### THE PROBLEM
The listing is to be returned word for word, without its images.

### PROVIDED MATERIAL
== == ==
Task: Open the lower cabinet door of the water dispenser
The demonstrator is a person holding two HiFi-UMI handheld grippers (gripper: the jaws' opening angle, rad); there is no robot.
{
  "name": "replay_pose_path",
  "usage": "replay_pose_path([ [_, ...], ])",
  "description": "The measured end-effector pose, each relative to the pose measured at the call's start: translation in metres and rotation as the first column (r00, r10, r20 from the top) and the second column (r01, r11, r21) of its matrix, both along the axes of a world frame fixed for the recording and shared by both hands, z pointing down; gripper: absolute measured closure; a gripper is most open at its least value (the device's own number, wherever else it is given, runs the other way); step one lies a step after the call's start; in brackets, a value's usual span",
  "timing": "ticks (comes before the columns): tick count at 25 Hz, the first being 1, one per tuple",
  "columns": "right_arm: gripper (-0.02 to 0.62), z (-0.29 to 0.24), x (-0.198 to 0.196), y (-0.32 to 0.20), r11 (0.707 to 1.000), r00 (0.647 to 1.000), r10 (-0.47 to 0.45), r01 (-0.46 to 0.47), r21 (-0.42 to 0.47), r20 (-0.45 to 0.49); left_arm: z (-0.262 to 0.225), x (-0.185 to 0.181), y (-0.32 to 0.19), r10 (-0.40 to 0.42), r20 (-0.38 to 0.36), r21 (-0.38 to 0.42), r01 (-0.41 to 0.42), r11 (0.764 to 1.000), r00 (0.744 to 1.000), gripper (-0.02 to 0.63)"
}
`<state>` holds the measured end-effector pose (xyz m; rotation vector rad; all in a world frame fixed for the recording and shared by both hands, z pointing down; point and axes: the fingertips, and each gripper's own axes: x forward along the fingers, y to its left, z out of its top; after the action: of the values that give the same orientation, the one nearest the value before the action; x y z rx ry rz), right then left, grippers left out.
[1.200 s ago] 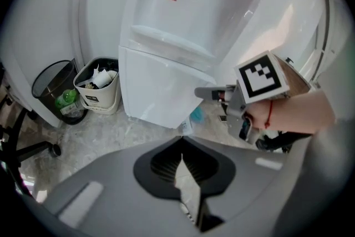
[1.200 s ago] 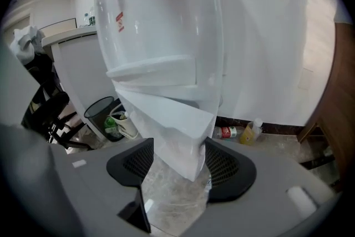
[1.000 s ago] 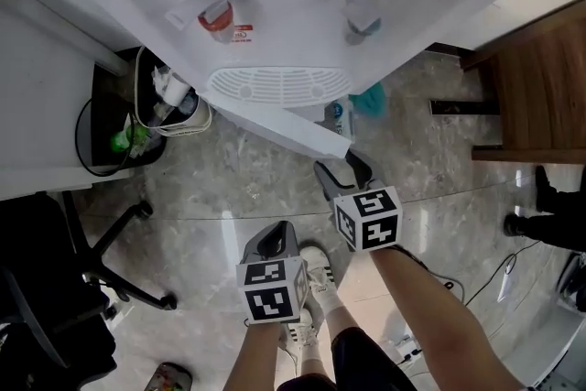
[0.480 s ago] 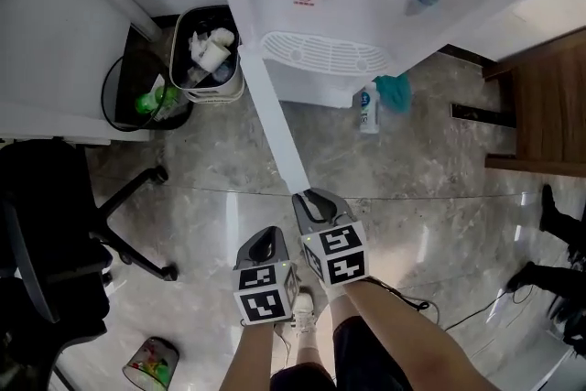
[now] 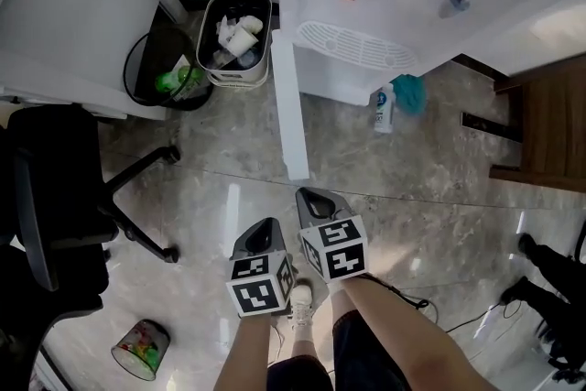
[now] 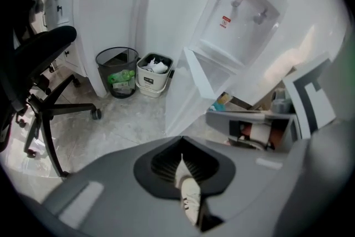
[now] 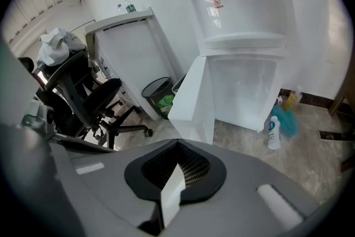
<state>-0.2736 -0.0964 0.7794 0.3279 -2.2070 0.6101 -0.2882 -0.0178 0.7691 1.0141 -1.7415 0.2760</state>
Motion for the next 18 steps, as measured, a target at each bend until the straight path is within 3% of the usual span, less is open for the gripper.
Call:
replay_pose_path([
  [11, 0.603, -0.07, 0.105, 0.039, 0.994, 0.994, 0.085, -0.09, -0.066, -0.065, -0.055, 0.07, 0.036, 0.064, -0.059, -0.05, -0.067, 0.996, 0.996, 0.6],
  [18, 0.604, -0.087, 0.13, 0.049, 0.989, 0.989, 0.124, -0.13, -0.076, -0.081, -0.072, 0.089, 0.041, 0.085, -0.056, -0.048, -0.088, 0.995, 0.995, 0.6],
])
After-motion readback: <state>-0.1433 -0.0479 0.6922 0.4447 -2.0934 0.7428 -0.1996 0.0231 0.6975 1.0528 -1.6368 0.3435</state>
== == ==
### TASK RESPONSE
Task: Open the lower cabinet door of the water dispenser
The demonstrator is a person holding two HiFi-UMI handheld grippers (gripper: the jaws' opening angle, rad); there is no robot.
{
  "name": "replay_pose_path",
  "usage": "replay_pose_path([ [_, ...], ])",
  "description": "The measured end-effector pose, each relative to the pose measured at the call's start: translation in metres and rotation as the first column (r00, r10, r20 from the top) and the second column (r01, r11, r21) of its matrix, both along the axes of a world frame fixed for the recording and shared by both hands, z pointing down; gripper: absolute measured closure; a gripper is most open at its least value (the device's own number, wherever else it is given, runs the other way); step one lies a step after the call's start; in brackets, a value's usual span",
  "timing": "ticks (comes before the columns): tick count at 25 Hz, the first being 1, one per tuple",
  "columns": "right_arm: gripper (-0.02 to 0.62), z (-0.29 to 0.24), x (-0.198 to 0.196), y (-0.32 to 0.20), r11 (0.707 to 1.000), r00 (0.647 to 1.000), r10 (-0.47 to 0.45), r01 (-0.46 to 0.47), r21 (-0.42 to 0.47), r20 (-0.45 to 0.49); left_arm: z (-0.262 to 0.225), x (-0.185 to 0.181), y (-0.32 to 0.19), r10 (-0.40 to 0.42), r20 (-0.38 to 0.36), r21 (-0.38 to 0.42), r01 (-0.41 to 0.42), r11 (0.764 to 1.000), r00 (0.744 to 1.000), gripper (-0.02 to 0.63)"
}
`<state>` holds the measured end-effector pose (xyz m; rotation vector rad; all in a world frame fixed for the recording and shared by both hands, z pointing down; point and axes: the fingertips, and each gripper's own axes: x forward along the fingers, y to its left, z out of its top; after the action: of the values that give the same orientation, the one nearest the value before the action; x y z rx ry rz), right then left, grippers left out.
[1.200 s ago] 
[1.200 s ago] 
[1.000 s ago] 
[0.480 s ago] 
[now] 
[now] 
[now] 
<state>-0.2736 -0.0964 0.7794 0.3279 -2.2070 0.6101 -0.2882 -0.0178 0.7691 1.0141 -1.7415 0.2760</state>
Motion for the next 18 steps, as measured, a target at each bend until the straight path is within 3% of the usual span, less is open for the gripper.
Call:
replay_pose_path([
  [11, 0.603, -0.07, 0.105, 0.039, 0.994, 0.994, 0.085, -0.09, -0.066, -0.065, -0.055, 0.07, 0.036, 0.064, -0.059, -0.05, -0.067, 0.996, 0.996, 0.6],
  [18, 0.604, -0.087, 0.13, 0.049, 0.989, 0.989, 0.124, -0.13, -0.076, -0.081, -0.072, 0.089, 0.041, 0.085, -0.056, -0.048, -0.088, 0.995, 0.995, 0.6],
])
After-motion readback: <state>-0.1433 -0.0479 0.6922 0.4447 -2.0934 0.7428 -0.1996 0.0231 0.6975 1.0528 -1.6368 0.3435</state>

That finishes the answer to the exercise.